Wer verschreibt RITALIN?

5 Antworten

Die Indikation zur Verordnung von Methylphenidat (Ritalin) darf nur von bestimmten Arztgruppen, die auf Verhaltensstörungen bei Kindern oder Erwachsenen spezialisiert sind gestellt werden. Ein Hausarzt gehört normalerweise nicht zu dieser Arztgruppe.

Ein Hausarzt darf jedoch bei Vorliegen entsprechender Behandlungsberichte die regelmäßige Weiterverordnung vornehmen. In deinem Fall ist die behandlungsfreie Zeit jedoch viel zu lange, als dass ein Hausarzt dies als Weiterverordnung ansehen dürfte.

Du solltest also einen Psychiater aufsuchen um mit diesem dein Problem zu besprechen.

Kann es ein x-beliebiger Psychiater sein?

@FehlerFrage2

also muss ich auf irgendwas achten beim Termin vereinbaren?

@FehlerFrage2

Du hast freie Arztwahl und kannst zu jedem Psychiater gehen, zu dem du Vertrauen hast. Bei der Terminvereinbarung sagst du einfach in kurzen Worten, um was es geht.

Hallo FehlerFrage2,

der Facharzt für ADS und ADHS ist z. B. ein Facharzt für Psychiatrie. Er kann die Diagnose stellen und dir die entsprechenden Medikamente verschreiben.

Wenn du mit einer Überweisung vom Hausarzt zum Psychiater gehst, dann bekommt dein Hausarzt einen Bericht vom Psychiater. Danach dürfte dir auch dein Hausarzt Methylphenidat weiterverordnen.

Hier kannst du Ärzte in deiner Region finden, die auf ADS spezialisiert sind:

https://www.zentrales-adhs-netz.de/fuer-betroffene/erwachsene.html

LG Emelina

Woher ich das weiß:Recherche

Theoretisch kann dein Hausarzt das verschreiben aber: da du scheinbar länger kein Ritalin genommen hast und das ja sicherlich mit deinem betreuendem Arzt abgesprochen war finde ich es nicht sinnvoll es jetzt als Lerndroge zu nutzen. Wer hat dich damals behandelt und es dir verschrieben? An genau diesem Arzt solltest du dich wenden.

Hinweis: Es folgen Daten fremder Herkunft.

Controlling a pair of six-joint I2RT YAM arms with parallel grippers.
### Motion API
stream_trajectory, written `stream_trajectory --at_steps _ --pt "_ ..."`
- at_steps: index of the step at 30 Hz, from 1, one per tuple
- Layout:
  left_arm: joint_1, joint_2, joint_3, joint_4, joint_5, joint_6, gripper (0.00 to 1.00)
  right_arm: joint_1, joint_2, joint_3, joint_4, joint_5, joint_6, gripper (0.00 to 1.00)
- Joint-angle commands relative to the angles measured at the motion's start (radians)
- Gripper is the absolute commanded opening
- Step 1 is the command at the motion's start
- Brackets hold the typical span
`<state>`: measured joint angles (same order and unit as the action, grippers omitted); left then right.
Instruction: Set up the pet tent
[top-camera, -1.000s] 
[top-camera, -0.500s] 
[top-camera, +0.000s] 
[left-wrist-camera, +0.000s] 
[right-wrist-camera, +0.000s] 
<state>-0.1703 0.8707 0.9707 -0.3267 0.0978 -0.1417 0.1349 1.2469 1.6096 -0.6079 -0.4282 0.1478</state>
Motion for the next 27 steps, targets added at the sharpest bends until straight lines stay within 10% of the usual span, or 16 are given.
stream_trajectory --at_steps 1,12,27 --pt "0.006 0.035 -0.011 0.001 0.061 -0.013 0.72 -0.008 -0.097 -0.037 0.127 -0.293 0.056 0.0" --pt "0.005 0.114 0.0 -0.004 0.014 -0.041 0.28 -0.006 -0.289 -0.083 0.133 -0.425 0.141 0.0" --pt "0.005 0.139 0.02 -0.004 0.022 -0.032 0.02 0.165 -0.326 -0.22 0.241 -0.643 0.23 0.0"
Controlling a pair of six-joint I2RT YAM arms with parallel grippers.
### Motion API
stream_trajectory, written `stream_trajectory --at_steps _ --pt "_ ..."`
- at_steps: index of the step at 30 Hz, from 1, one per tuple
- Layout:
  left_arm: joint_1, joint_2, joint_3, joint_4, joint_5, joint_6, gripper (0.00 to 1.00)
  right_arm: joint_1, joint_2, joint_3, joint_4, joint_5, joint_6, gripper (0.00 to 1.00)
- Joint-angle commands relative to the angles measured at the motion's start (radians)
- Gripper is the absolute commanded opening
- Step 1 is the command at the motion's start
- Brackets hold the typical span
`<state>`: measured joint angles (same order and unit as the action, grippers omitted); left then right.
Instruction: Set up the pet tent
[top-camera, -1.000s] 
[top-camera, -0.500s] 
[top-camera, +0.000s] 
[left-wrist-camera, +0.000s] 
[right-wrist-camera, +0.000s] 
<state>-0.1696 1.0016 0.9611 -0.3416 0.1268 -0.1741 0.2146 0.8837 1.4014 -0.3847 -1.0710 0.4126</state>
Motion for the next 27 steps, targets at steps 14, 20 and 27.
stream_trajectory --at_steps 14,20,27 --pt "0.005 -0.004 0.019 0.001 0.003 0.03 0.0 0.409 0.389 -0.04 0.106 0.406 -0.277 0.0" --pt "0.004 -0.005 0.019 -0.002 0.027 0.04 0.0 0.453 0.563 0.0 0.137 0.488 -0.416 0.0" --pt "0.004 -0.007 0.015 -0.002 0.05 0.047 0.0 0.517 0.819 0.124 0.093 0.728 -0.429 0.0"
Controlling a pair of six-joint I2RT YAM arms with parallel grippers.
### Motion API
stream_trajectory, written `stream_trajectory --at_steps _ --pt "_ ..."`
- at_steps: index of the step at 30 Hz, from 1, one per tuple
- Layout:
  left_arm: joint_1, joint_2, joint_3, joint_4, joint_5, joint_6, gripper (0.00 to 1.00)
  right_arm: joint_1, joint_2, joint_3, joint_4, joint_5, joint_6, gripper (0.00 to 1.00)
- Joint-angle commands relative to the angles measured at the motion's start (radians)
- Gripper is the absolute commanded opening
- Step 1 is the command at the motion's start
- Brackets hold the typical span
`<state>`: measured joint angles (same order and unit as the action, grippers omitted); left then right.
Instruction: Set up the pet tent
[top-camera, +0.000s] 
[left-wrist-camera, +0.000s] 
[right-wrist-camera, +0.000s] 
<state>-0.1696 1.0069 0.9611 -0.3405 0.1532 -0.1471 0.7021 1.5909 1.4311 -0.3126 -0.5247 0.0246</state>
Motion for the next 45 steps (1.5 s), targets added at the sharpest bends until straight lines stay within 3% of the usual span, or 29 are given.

Bin Umgezogen von Köln nach Karlsruhe - vor genau 7 Jahren.

Da war ich noch Jung und wusste nicht was genau ADS ist, obwohl ich mehrere hundert Therapiestunden bereits hatte.

Ich wusste nicht mal das Aufmerksamkeitsdefizit-Störung Konzentrationsstörung sein soll, stattdessen habe ich geglaubt ich bräuchte Aufmerksamkeit... Deswegen war ich auch nie wirklich hinterher und hab danach verlangt (also nach der Behandlung, Ergo und dem Ritalin).

Ich hab es auch nicht gegen Hyperaktivität verschrieben bekommen, sondern gegen starke Konzentrationsschwächen in Verbindung mit „zu langsamer Reaktionszeit“ „verträumt“ etc.

Diese Symptome sind immer noch stark ausgeprägt, mein Leben geht hart den Bach runter und die Probleme stappeln sich. Ich komm überhaupt nicht auf den psychischen Druck klar, fantasiere immer noch im Unterricht und auf der Ausbildung und stehe kurz davor alles zu verlieren.

Ich brauch definitiv hilfe, aber ich habe keine Zeit mir sorgfälltig gedanken über meine aktuelle Situation zu machen, ich befinde mich inmitten des letzten Lehrjahres.

Wenigstens dieses Jahr brauch ich abhilfe.

Sonst pack ich das wieder mit den alt-bekannten Noten wie 3/4, aber ich will irgendwann einen gut bezahlten Job, Kinder Familie, also brauch ich die Lerndroge...

Na 7 Jahren Pause muss die Diagnose überprüft werden. Deshalb ist es schwierig einfach so Ritalin zu verschreiben. Du musst zu eine Psychiater. Dieser kann definitiv Ritalin verschreiben und die notwendige Diagnostik machen.

Einer von meinen Hausärzten

Was sagt denn deine Krankenkasse, wenn du mehrere Hausärzte hast?

Spreche deinen Hausarzt darauf an.

Falsch ausgedrückt, gehe zum einen nur bei Notfällen, falls der andere keine Termine frei hat.